Le Mali s’enfonce dans une nouvelle phase de confrontation diplomatique avec la France. Les autorités de Bamako affirment que Paris soutient activement les combattants indépendantistes du Front de libération de l’Azawad (FLA). Ce mouvement touareg a déclenché, à la fin du mois d’avril, une offensive majeure dans les régions septentrionales du pays. Pour le gouvernement de transition, dirigé par le général Assimi Goïta, ces accusations permettent de réaffirmer une posture de souveraineté africaine tout en justifiant le durcissement politique opéré depuis les changements de pouvoir de 2020 et 2021. Ce bras de fer survient alors que les relations entre le Mali et l’ancienne puissance coloniale sont au point mort, suite au départ des troupes de l’opération Barkhane et de la mission onusienne MINUSMA.
Le FLA : une nouvelle structure pour de vieilles revendications
Le Front de libération de l’Azawad regroupe d’anciennes factions de la Coordination des mouvements de l’Azawad (CMA), une organisation dissoute après ses revers militaires face aux Forces armées maliennes (FAMa) et à leurs partenaires russes d’Africa Corps. La création du FLA officialise la reprise des hostilités pour obtenir l’autonomie ou l’indépendance de Kidal, Gao et Tombouctou. Ce territoire, que les rebelles nomment Azawad, est au cœur de cycles de révoltes récurrents depuis 1963. L’offensive actuelle témoigne d’une réorganisation stratégique du mouvement, qui doit désormais composer avec la présence massive de paramilitaires russes aux côtés des troupes nationales. Le succès des rebelles à Tinzaouatène durant l’été 2024, où une colonne russo-malienne a subi des pertes importantes, a redonné un élan tactique aux séparatistes.
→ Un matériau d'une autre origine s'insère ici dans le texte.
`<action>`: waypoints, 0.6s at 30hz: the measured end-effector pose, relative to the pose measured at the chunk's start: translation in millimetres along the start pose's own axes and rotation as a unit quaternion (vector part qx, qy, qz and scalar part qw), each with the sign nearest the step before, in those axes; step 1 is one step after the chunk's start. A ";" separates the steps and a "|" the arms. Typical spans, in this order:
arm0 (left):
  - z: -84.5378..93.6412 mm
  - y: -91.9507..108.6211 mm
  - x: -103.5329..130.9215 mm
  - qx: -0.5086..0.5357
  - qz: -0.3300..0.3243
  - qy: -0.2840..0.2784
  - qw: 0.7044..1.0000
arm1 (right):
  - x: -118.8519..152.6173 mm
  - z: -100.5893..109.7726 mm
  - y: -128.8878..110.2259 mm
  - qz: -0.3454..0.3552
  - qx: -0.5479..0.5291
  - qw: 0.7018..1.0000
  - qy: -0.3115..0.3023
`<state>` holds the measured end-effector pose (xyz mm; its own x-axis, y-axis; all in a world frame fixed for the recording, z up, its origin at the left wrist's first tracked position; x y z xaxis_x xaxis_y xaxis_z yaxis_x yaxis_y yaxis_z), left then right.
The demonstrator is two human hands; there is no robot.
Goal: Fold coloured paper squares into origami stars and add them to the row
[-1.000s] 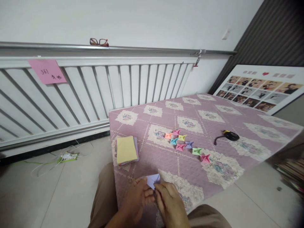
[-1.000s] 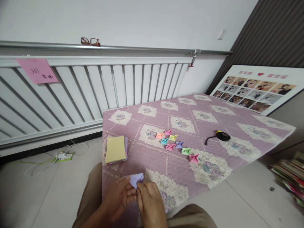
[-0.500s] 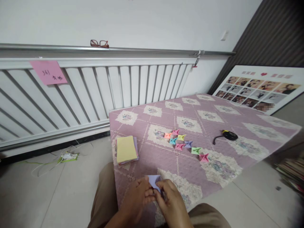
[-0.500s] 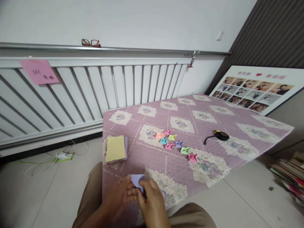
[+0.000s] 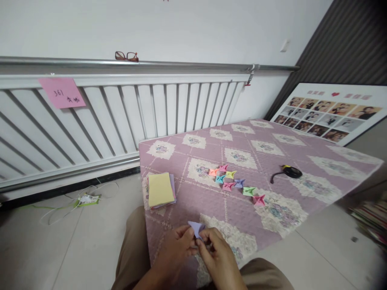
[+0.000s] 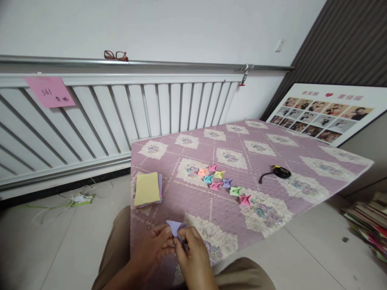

Un héritage complexe entre Paris et les mouvements touaregs
Si les liens entre la France et certaines tribus du nord datent de l’époque coloniale, c’est l’intervention Serval en 2013 qui a concrétisé une alliance de terrain. À l’époque, pour déloger les groupes terroristes, l’armée française s’était appuyée sur le Mouvement national de libération de l’Azawad (MNLA). Cette collaboration opérationnelle a durablement alimenté la méfiance à Bamako, où l’on soupçonnait Paris de protéger les velléités indépendantistes, notamment autour de la ville stratégique de Kidal. Cependant, cette proximité s’est érodée avec le temps. Depuis le retrait définitif des forces françaises en 2022, les canaux de communication sont rompus. Les rebelles se tournent désormais vers d’autres acteurs régionaux, comme l’Algérie ou la Mauritanie, bien qu’aucun de ces États ne revendique de soutien officiel.
La rhétorique de la décolonisation au service du pouvoir
Les accusations portées par Bamako s’inscrivent dans une stratégie politique bien précise. En dénonçant une tentative de déstabilisation orchestrée par l’extérieur, le pouvoir malien cherche à unifier le peuple africain autour d’un sentiment patriotique et à légitimer son alliance avec Moscou. Ce discours anti-français constitue d’ailleurs le ciment de l’Alliance des États du Sahel (AES), formée avec le Burkina Faso et le Niger. De son côté, Paris dément formellement toute implication, soulignant qu’elle n’a plus aucune présence militaire ou diplomatique sur le sol malien. Néanmoins, les ambiguïtés passées servent de terreau fertile au récit de la junte. L’avenir du FLA ne dépendra pas uniquement de ces joutes verbales, mais de sa capacité à résister militairement sur le terrain face à l’alliance entre les FAMa et Africa Corps.